== Task details ==
In the data below, find every line with the word "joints" and copy it out.

++++

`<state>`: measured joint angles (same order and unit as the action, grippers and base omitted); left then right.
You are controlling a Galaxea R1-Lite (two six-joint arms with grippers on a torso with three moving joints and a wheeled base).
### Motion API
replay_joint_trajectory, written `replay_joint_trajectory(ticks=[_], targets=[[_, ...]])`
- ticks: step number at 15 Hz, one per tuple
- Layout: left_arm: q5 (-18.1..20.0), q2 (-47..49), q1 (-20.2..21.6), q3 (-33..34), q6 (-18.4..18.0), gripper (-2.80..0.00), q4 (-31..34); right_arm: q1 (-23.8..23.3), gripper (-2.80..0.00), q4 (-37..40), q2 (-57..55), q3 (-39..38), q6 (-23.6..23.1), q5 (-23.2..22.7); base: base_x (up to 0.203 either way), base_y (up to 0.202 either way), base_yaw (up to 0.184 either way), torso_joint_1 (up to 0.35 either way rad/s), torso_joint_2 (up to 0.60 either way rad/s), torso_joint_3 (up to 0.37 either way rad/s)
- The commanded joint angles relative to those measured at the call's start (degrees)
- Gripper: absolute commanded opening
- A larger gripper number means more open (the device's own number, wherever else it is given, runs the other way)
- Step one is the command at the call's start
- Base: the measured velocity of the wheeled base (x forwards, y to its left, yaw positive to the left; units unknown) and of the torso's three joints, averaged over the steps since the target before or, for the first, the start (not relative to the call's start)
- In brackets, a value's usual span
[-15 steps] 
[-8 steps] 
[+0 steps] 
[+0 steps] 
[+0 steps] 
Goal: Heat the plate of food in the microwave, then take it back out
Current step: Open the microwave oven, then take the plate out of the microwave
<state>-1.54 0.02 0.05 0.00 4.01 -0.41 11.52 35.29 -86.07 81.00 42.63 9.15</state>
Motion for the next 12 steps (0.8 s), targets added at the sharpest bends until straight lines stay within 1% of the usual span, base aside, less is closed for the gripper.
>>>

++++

== Finished task ==
You are controlling a Galaxea R1-Lite (two six-joint arms with grippers on a torso with three moving joints and a wheeled base).
- Base: the measured velocity of the wheeled base (x forwards, y to its left, yaw positive to the left; units unknown) and of the torso's three joints, averaged over the steps since the target before or, for the first, the start (not relative to the call's start)

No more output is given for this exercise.